Task item
Every line with the word "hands" in it should be extracted from the data that follows.

Items from a data source
•••

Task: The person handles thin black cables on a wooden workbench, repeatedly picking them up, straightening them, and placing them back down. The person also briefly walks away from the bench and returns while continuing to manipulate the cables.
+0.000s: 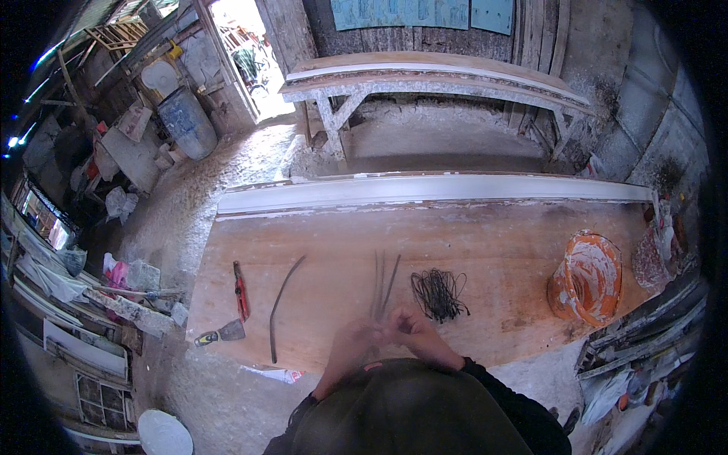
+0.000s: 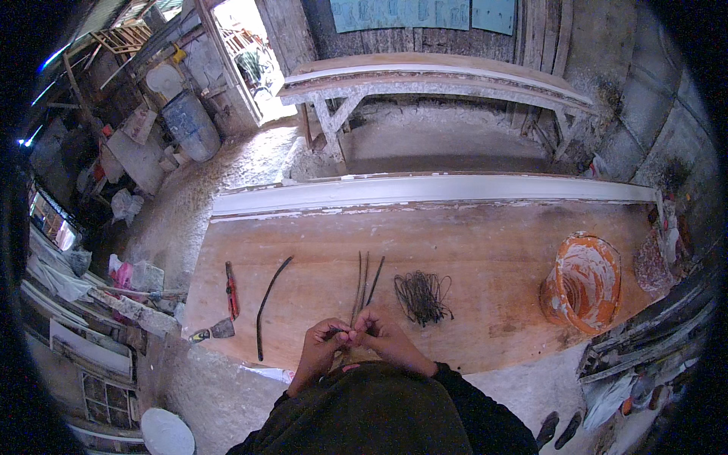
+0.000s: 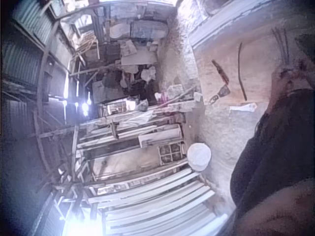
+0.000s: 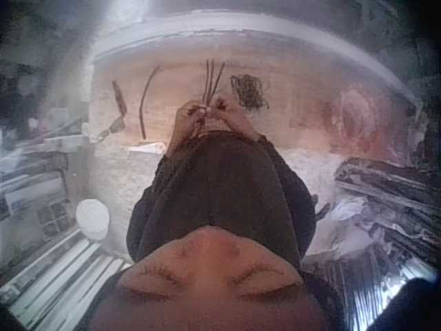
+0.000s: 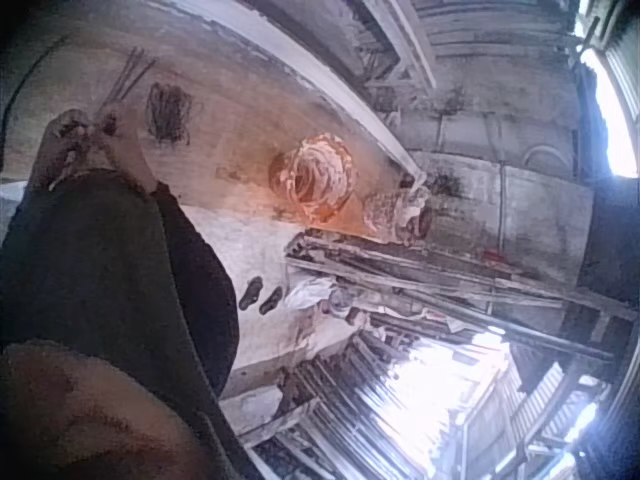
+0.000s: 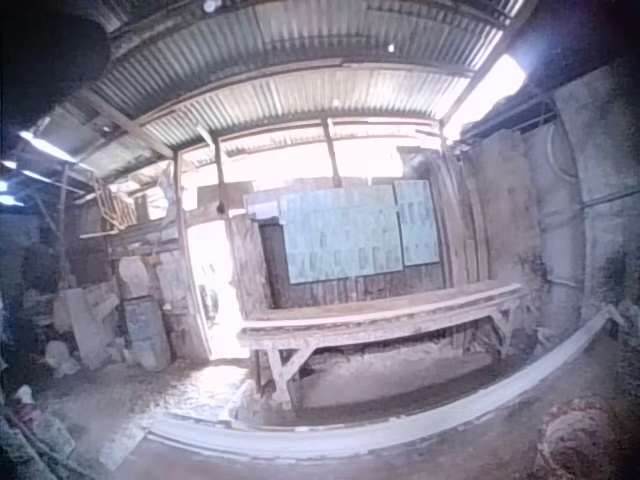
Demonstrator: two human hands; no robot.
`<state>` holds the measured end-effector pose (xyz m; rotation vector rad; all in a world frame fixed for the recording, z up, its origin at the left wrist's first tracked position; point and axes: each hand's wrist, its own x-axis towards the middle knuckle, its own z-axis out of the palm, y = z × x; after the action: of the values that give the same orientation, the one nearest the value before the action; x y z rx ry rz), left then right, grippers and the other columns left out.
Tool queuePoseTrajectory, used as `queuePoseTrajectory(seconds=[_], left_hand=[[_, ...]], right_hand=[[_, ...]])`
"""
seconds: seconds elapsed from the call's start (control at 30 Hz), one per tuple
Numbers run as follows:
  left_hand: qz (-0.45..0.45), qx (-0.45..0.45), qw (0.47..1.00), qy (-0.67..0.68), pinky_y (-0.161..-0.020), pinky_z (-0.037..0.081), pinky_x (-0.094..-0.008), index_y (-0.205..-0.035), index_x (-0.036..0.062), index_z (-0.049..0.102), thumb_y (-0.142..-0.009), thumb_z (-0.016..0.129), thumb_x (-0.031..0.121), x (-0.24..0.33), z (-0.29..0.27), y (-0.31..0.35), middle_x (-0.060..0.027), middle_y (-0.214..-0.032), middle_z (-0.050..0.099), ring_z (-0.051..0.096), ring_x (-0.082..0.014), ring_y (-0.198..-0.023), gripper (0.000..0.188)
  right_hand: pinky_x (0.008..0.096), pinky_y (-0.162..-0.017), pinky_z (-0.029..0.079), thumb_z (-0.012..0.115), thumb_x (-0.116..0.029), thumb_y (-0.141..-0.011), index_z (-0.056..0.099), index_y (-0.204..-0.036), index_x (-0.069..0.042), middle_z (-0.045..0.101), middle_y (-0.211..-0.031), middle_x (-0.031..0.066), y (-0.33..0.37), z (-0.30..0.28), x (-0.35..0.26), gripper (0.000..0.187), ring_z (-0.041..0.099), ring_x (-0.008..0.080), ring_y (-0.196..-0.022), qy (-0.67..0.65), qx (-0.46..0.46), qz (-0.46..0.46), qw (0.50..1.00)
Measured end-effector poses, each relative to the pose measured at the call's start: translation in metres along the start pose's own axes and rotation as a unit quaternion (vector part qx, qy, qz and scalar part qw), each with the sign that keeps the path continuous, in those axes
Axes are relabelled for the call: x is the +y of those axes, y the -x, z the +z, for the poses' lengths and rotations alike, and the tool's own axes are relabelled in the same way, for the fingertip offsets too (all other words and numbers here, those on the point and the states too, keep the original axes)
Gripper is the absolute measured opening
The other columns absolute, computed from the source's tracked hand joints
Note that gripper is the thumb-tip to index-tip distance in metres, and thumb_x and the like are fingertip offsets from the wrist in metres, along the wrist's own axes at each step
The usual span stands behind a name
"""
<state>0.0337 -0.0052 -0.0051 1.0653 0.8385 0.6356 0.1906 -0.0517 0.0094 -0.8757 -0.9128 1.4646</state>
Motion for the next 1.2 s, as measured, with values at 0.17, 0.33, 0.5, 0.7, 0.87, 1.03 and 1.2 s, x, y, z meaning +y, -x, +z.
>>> queuePoseTrajectory(seconds=[0.17,0.33,0.5,0.7,0.87,1.03,1.2], left_hand=[[0.031,0.026,0.998,0.048,-0.057,0.044,-0.0225,-0.084,0.002,0.054,-0.077,0.061,0.012,-0.004,0.003,0.002,-0.0039,-0.074,0.056,0.054,-0.0115,-0.066,0.014],[0.031,0.049,0.995,0.082,-0.057,0.044,-0.0227,-0.082,0.0024,0.053,-0.077,0.062,0.013,-0.008,0.003,0.004,-0.0036,-0.073,0.055,0.054,-0.011,-0.065,0.014],[0.041,0.068,0.996,-0.037,-0.061,0.043,-0.0236,-0.079,0.0026,0.053,-0.076,0.061,0.009,0.015,0.006,0.007,-0.0027,-0.073,0.054,0.052,-0.0111,-0.066,0.011],[0.155,0.059,0.986,0.019,-0.075,0.041,-0.0257,-0.086,0.0046,0.054,-0.073,0.064,0.007,0.013,-0.007,-0.002,-0.0029,-0.086,0.052,0.051,-0.0121,-0.081,0.017],[0.082,0.004,0.997,-0.006,-0.085,0.04,-0.0308,-0.111,0.0048,0.043,-0.072,0.064,0.006,0.022,0.014,0.005,-0.0056,-0.103,0.05,0.051,-0.0157,-0.093,0.044],[0.047,-0.074,0.992,-0.092,-0.083,0.04,-0.0313,-0.117,0.0041,0.039,-0.071,0.064,0.005,0.021,0.029,0.0,-0.0086,-0.104,0.052,0.051,-0.0167,-0.095,0.052],[0.033,-0.019,0.997,-0.061,-0.077,0.041,-0.0267,-0.112,0.0028,0.043,-0.072,0.06,0.002,0.014,0.022,0.002,-0.0062,-0.093,0.054,0.051,-0.0136,-0.087,0.043]], right_hand=[[0.0196,-0.064,0.037,0.057,-0.011,-0.081,0.041,-0.078,-0.008,0.043,-0.075,-0.002,-0.003,-0.006,0.017,0.017,0.044,0.0063,-0.072,0.056,-0.043,-0.017,0.997],[0.0197,-0.066,0.036,0.058,-0.008,-0.08,0.04,-0.078,-0.008,0.043,-0.075,-0.0024,-0.001,0.001,0.011,0.018,0.042,0.0062,-0.073,0.006,-0.043,-0.008,0.999],[0.0221,-0.07,0.039,0.058,-0.005,-0.079,0.042,-0.084,-0.007,0.047,-0.081,-0.0003,0.0,0.0,0.012,0.016,0.046,0.0084,-0.08,-0.044,-0.054,0.005,0.998],[0.0239,-0.067,0.043,0.055,-0.004,-0.079,0.048,-0.1,-0.006,0.054,-0.091,0.0031,0.002,0.003,0.001,0.022,0.052,0.0108,-0.08,0.077,-0.012,0.006,0.997],[0.0204,-0.052,0.041,0.05,-0.003,-0.08,0.05,-0.1,-0.006,0.055,-0.1,0.0036,-0.001,-0.005,0.001,0.02,0.054,0.0085,-0.069,0.06,-0.01,0.094,0.994],[0.0137,-0.039,0.03,0.051,-0.01,-0.083,0.048,-0.094,-0.009,0.054,-0.086,0.0005,-0.002,-0.023,0.013,0.011,0.043,0.0031,-0.056,-0.297,0.015,0.155,0.942],[0.0141,-0.036,0.026,0.05,-0.014,-0.085,0.045,-0.087,-0.012,0.047,-0.075,-0.003,-0.002,-0.024,0.009,0.006,0.037,0.0037,-0.052,-0.343,0.027,0.147,0.928]])
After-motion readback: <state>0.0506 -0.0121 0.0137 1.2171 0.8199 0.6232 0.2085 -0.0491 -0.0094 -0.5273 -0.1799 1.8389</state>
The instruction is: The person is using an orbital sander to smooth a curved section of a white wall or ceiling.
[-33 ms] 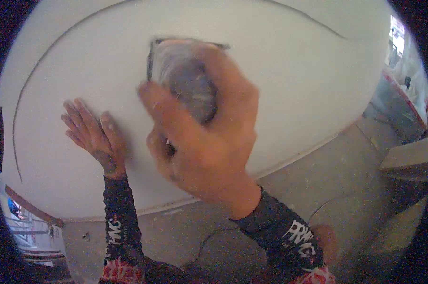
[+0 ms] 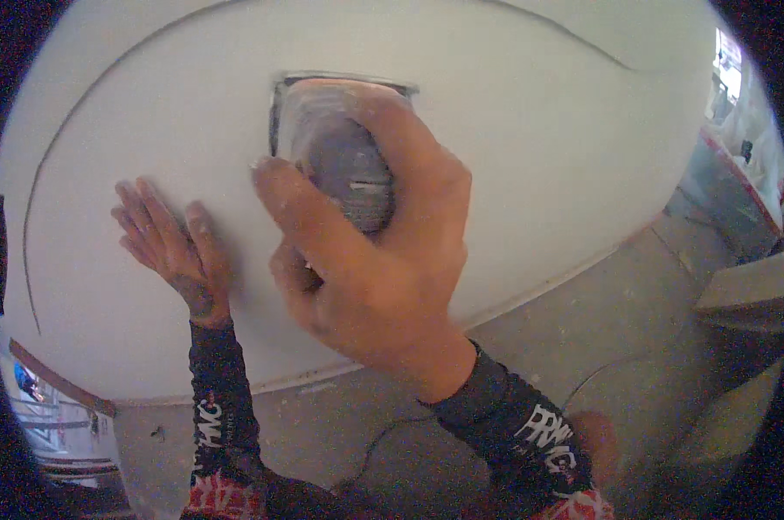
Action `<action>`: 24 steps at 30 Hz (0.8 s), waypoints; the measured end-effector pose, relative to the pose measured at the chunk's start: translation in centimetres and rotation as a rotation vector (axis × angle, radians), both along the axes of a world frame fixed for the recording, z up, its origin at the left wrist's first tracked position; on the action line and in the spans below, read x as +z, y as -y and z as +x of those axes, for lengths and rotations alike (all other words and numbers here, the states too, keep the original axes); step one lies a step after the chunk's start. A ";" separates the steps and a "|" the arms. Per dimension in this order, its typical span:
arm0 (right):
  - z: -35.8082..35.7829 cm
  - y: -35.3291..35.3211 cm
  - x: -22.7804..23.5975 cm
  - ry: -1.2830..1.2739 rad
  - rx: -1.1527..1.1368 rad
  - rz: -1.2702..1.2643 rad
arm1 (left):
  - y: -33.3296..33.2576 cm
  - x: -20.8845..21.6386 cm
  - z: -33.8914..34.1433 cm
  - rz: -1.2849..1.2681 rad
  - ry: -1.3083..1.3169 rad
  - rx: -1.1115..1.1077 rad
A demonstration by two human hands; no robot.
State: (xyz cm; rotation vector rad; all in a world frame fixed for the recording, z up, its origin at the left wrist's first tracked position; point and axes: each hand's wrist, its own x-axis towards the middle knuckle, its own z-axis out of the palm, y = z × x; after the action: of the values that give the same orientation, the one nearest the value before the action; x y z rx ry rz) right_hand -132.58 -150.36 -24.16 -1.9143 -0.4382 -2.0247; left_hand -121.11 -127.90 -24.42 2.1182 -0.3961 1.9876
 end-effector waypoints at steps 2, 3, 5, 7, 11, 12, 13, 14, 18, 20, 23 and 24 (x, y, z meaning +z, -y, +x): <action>-0.2 -0.4 -0.3 -0.001 -0.039 0.116 | -0.3 0.2 0.1 -0.017 -0.006 -0.024; -0.2 0.0 -0.3 -0.003 -0.107 0.192 | -0.5 0.3 0.1 0.011 0.002 -0.020; -0.5 1.2 0.0 -0.020 -0.110 0.265 | -1.1 0.4 0.0 0.033 0.012 -0.012; -0.6 1.7 0.6 -0.018 -0.119 0.323 | -1.7 0.4 -0.1 0.030 -0.018 -0.013; -1.0 0.0 1.1 -0.094 -0.104 0.133 | -2.2 0.4 0.1 0.023 -0.010 -0.034; -1.2 -0.6 1.0 -0.158 -0.114 0.046 | -2.3 0.4 0.3 0.014 0.000 -0.051; -1.2 -1.1 0.8 -0.135 -0.123 0.028 | -2.4 0.5 0.4 0.007 0.011 -0.064; -1.2 -1.6 0.7 -0.134 -0.086 0.031 | -2.5 0.6 0.4 0.004 0.010 -0.064; -0.8 -2.1 0.4 -0.102 -0.155 0.148 | -3.8 1.3 0.7 0.015 0.027 -0.098; 0.0 -3.6 0.0 -0.126 -0.097 0.169 | -5.5 1.0 1.3 0.002 0.038 -0.111; 2.2 -9.8 -1.2 -0.133 -0.079 0.088 | -11.2 -0.4 3.7 -0.035 0.042 -0.131; 3.3 -12.7 -1.9 -0.181 -0.125 -0.012 | -14.0 -1.1 5.0 -0.021 0.042 -0.141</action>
State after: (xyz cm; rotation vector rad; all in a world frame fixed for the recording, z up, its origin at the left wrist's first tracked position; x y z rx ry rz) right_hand -129.28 -137.62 -26.02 -2.1583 -0.2921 -1.9026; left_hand -116.13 -113.94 -25.50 1.9801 -0.5149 1.9508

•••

Exercise response
Demonstrator: two human hands; no robot.
A demonstration by two human hands; no robot.

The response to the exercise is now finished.